▶ **What is needed**:
From the first line to the last, write out the listing exactly.

▶ **Exercise data**:
· · ·

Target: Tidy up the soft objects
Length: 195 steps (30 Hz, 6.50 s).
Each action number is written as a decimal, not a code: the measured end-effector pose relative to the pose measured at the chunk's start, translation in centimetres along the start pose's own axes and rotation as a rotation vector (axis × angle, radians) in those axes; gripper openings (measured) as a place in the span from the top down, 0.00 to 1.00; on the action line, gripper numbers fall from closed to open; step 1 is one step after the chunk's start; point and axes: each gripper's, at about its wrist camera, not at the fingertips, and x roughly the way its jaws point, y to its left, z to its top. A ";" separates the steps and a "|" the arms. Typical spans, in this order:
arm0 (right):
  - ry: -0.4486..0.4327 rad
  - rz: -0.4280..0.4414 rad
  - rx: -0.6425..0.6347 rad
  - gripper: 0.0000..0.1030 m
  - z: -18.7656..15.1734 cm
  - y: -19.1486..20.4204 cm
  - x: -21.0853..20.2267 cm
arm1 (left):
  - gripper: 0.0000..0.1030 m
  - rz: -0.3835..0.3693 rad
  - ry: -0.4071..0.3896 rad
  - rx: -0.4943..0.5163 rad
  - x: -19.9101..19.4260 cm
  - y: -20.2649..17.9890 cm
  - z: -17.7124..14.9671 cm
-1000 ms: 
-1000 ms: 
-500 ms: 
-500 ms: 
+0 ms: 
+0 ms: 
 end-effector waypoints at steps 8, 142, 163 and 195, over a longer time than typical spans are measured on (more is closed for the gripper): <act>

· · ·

▶ **Response area**:
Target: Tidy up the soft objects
Length: 195 steps (30 Hz, 6.50 s).
Each action number is written as a decimal, not a code: the measured end-effector pose relative to the pose measured at the chunk's start, translation in centimetres along the start pose's own axes and rotation as a rotation vector (axis × angle, radians) in those axes; gripper openings (measured) as a place in the span from the top down, 0.00 to 1.00; on the action line, gripper numbers fall from closed to open; step 1 is one step after the chunk's start; point and axes: each gripper's, at about its wrist camera, not at the fingertips, and x roughly the way its jaws point, y to its left, z to its top. A ";" separates the steps and a "|" the arms. Typical spans, in this order:
arm0 (right):
  - ry: -0.4486..0.4327 rad
  - rz: -0.4280..0.4414 rad
  - rx: -0.6425..0.6347 rad
  - gripper: 0.0000..0.1030 m
  - z: -18.7656..15.1734 cm
  - y: -19.1486..20.4204 cm
  - x: -21.0853..20.2267 cm
arm1 (left):
  - gripper: 0.0000..0.1030 m
  - rz: -0.3835..0.3693 rad
  - ry: -0.4071..0.3896 rad
  - rx: -0.4943..0.5163 rad
  - x: -19.9101..19.4260 cm
  - y: -20.2649..17.9890 cm
  - z: -17.7124..14.9671 cm
-1000 ms: 
-1000 ms: 
-500 ms: 
-500 ms: 
+0 ms: 
+0 ms: 
 end-effector waypoints at steps 8, 142, 163 and 195, over a longer time than typical spans are measured on (more is closed for the gripper): <act>

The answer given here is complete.